And that pissed her off even more.
🫛🫛🫛
The night air was cool, but Maya felt like she was burning under her skin. She walked with long, quick strides, her jaw clenched, her backpack slung over one shoulder. As if each step could help her leave behind the coach’s office, the damn conversation, and, most of all, that patient voice of Alexia Putellas repeating things she already knew but didn’t want to hear.
Football was about provocation, sure. Football was about keeping a cool head, too. Pero que no jodan. (But give me a break)
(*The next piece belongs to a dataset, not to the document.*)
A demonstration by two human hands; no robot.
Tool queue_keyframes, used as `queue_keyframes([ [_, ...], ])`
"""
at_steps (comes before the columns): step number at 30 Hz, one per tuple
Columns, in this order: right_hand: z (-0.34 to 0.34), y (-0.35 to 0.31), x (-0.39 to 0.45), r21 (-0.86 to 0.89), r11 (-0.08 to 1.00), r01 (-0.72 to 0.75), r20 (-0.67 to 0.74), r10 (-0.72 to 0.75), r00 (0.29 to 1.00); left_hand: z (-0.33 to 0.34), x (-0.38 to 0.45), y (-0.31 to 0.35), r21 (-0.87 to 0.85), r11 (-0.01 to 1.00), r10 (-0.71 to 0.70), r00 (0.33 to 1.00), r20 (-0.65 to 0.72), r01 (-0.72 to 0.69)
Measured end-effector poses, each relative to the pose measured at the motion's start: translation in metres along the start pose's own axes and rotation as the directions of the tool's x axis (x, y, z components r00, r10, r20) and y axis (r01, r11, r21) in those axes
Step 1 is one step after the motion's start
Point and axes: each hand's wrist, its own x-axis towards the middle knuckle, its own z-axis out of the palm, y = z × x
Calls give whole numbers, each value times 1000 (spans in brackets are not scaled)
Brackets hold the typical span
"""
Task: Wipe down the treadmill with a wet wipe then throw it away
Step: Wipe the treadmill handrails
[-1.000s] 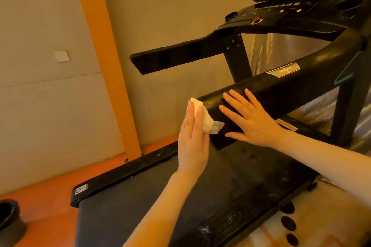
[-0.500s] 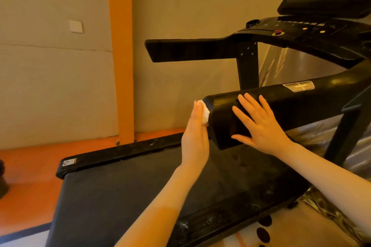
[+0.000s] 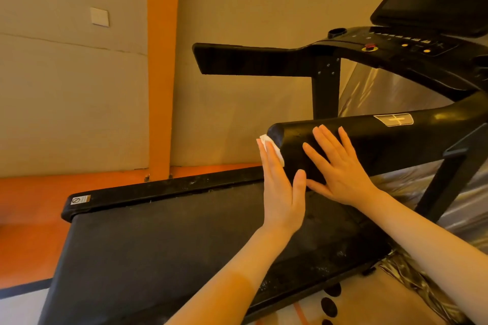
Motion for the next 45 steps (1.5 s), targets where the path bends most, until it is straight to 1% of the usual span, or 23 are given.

As she stepped past the club’s entrance, her eyes landed on the bus stop across the street. At this hour, the night buses took forever, and the last thing she wanted was to sit around doing nothing, letting her mind spiral over the same thoughts.
She took a deep breath and adjusted the strap of her backpack. Maybe she could walk to the next stop. Maybe that would get rid of this burning feeling in her chest.
Then, a car horn.
Maya frowned, irritated by the sudden noise, and turned her head, ready to ignore it. But she recognized the car before she could.
A black Audi. And behind the wheel, Alexia Putellas.
The passenger-side window lowered with a smooth hum, and Alexia’s voice, calm as always, cut through the night.
"Get in. I’ll take you."
Her first reaction was automatic: say no.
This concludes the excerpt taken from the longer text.